*Required action*:
Output the data below line for line, exactly, up to and including the line where "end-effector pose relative" appears.

====== Record set ======

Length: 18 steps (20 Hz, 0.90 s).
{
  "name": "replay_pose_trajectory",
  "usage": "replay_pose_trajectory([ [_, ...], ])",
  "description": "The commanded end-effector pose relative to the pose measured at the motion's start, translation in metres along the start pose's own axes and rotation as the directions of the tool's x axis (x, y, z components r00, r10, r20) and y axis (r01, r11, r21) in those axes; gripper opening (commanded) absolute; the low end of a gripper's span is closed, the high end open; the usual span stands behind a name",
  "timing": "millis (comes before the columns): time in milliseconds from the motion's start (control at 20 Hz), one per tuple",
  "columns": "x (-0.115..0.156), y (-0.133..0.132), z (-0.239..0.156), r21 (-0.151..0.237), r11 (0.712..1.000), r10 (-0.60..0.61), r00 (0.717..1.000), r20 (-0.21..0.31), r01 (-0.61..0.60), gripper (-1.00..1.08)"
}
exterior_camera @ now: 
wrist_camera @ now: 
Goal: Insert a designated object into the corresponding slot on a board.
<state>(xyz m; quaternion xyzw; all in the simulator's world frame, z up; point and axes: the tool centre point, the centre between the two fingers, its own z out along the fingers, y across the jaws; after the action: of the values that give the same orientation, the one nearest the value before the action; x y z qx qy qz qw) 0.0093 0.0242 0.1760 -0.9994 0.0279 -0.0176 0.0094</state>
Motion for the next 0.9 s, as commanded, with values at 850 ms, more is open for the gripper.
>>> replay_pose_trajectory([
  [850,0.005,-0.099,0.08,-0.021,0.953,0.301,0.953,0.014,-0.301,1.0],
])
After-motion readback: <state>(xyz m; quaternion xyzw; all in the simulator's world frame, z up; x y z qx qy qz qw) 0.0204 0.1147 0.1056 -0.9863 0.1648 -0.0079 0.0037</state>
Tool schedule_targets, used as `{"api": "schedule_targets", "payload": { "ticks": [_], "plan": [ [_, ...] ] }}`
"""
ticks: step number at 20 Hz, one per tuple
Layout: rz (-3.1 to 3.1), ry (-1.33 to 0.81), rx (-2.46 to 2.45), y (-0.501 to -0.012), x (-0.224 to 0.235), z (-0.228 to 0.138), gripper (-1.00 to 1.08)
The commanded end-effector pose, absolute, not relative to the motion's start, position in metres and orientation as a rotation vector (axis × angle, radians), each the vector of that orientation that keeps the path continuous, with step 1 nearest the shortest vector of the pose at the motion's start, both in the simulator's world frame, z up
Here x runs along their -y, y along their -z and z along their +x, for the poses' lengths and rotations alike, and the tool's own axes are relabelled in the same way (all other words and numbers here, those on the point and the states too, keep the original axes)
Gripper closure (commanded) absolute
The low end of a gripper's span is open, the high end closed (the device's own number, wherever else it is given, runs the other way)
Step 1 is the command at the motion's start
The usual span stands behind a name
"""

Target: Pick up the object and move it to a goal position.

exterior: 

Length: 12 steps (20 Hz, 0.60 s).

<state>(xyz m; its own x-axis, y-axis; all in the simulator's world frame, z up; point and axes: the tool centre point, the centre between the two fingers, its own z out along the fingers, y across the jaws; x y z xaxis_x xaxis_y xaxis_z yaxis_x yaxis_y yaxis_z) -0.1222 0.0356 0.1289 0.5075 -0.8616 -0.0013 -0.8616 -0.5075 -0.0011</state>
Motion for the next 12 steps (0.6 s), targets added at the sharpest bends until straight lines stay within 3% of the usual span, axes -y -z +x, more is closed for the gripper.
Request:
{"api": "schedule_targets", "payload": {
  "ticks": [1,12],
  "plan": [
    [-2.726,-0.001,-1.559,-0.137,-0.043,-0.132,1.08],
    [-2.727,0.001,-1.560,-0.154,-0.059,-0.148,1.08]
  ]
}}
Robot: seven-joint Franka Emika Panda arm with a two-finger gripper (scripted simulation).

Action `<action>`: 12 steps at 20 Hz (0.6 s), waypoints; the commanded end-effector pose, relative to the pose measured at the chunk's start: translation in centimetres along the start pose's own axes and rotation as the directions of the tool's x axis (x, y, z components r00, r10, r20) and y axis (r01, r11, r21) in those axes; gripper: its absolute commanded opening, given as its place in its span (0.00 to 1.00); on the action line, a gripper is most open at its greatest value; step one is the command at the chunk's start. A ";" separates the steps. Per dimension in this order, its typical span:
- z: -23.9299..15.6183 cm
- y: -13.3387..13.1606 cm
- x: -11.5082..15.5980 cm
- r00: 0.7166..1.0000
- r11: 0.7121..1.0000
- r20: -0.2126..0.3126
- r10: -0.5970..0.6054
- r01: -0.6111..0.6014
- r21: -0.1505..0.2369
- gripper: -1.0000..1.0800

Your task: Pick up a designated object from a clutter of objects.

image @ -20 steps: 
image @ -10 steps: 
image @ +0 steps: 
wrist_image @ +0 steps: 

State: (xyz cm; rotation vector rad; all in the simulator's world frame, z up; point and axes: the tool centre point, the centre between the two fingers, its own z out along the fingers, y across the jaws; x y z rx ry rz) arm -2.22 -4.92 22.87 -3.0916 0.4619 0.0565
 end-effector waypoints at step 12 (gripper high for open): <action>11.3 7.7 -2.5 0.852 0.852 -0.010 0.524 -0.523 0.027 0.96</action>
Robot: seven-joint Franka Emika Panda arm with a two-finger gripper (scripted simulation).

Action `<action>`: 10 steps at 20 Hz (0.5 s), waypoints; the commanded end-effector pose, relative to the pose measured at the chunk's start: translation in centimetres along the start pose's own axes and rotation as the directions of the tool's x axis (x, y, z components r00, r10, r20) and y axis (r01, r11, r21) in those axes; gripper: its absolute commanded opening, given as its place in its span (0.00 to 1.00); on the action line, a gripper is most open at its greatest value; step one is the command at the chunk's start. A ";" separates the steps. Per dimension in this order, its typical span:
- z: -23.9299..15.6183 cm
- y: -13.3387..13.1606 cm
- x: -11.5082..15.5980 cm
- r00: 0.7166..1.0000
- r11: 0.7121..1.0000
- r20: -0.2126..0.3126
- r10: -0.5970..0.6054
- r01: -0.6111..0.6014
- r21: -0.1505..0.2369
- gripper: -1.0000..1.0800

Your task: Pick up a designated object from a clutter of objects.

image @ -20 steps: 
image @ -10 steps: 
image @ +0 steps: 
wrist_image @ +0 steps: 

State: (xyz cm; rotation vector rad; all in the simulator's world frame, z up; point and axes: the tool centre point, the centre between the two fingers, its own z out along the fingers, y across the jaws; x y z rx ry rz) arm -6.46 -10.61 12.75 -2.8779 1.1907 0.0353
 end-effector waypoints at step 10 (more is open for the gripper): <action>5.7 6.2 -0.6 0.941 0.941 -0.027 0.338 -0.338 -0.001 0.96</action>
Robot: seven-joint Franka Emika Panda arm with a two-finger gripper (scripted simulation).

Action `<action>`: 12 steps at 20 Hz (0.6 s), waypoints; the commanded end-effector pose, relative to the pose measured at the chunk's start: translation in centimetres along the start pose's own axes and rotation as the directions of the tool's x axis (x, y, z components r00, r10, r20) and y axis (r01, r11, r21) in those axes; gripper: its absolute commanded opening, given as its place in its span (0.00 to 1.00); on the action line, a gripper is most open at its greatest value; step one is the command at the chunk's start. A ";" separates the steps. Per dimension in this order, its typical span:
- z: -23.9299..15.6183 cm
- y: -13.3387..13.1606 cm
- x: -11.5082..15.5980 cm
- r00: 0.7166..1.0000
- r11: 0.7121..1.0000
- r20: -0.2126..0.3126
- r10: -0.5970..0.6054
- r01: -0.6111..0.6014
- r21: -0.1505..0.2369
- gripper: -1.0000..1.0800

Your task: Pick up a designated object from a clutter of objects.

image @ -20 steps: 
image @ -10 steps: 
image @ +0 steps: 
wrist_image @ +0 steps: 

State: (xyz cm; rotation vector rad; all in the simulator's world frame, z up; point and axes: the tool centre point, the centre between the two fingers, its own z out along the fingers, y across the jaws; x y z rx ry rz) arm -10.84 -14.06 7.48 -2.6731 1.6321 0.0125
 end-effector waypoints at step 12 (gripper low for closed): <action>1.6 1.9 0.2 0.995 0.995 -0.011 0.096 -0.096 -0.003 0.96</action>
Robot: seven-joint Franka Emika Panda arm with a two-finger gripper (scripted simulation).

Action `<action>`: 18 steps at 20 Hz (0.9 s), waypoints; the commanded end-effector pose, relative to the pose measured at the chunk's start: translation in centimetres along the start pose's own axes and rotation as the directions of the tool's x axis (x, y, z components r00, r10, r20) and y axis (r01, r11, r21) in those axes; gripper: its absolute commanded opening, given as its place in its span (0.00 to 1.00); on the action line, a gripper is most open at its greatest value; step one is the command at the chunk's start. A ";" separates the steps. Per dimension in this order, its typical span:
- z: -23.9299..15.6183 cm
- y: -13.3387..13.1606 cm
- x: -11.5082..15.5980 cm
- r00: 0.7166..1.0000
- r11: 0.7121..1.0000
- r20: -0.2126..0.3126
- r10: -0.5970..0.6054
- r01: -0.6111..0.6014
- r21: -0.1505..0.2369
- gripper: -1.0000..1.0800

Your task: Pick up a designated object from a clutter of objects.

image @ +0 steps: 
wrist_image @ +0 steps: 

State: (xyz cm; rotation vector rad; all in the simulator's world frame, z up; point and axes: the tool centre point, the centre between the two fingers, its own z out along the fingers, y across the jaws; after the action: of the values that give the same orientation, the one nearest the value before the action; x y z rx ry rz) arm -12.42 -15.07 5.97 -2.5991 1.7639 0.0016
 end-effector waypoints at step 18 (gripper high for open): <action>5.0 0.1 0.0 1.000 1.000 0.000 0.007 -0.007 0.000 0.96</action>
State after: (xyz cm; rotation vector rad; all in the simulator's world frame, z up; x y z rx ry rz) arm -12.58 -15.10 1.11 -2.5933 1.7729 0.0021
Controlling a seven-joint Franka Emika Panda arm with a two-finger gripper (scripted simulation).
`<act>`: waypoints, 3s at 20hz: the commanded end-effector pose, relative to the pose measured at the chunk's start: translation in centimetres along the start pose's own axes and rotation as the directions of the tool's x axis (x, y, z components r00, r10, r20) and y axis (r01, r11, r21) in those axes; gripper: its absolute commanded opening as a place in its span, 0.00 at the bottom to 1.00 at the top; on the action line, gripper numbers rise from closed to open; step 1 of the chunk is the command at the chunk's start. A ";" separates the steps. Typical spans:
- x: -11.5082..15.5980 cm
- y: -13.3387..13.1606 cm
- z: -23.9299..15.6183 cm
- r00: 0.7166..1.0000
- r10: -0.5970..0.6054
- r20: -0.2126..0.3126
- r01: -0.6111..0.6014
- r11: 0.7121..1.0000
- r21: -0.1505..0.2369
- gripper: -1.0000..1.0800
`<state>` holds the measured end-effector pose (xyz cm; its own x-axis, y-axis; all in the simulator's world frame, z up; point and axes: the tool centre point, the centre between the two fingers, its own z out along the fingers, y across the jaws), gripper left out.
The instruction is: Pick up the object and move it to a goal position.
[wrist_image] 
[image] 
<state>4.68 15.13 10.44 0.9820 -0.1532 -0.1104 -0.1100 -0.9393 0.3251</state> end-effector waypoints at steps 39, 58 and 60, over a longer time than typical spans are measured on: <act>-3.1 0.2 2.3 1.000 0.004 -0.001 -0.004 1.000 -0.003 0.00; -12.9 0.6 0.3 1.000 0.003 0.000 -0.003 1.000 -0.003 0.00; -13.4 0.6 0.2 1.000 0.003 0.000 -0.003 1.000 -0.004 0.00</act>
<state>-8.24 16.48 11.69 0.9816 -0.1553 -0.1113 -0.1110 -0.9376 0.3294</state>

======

*Task result*:
Length: 18 steps (20 Hz, 0.90 s).
{
  "name": "replay_pose_trajectory",
  "usage": "replay_pose_trajectory([ [_, ...], ])",
  "description": "The commanded end-effector pose relative to the pose measured at the motion's start, translation in metres along the start pose's own axes and rotation as the directions of the tool's x axis (x, y, z components r00, r10, r20) and y axis (r01, r11, r21) in those axes; gripper opening (commanded) absolute; the low end of a gripper's span is closed, the high end open; the usual span stands behind a name",

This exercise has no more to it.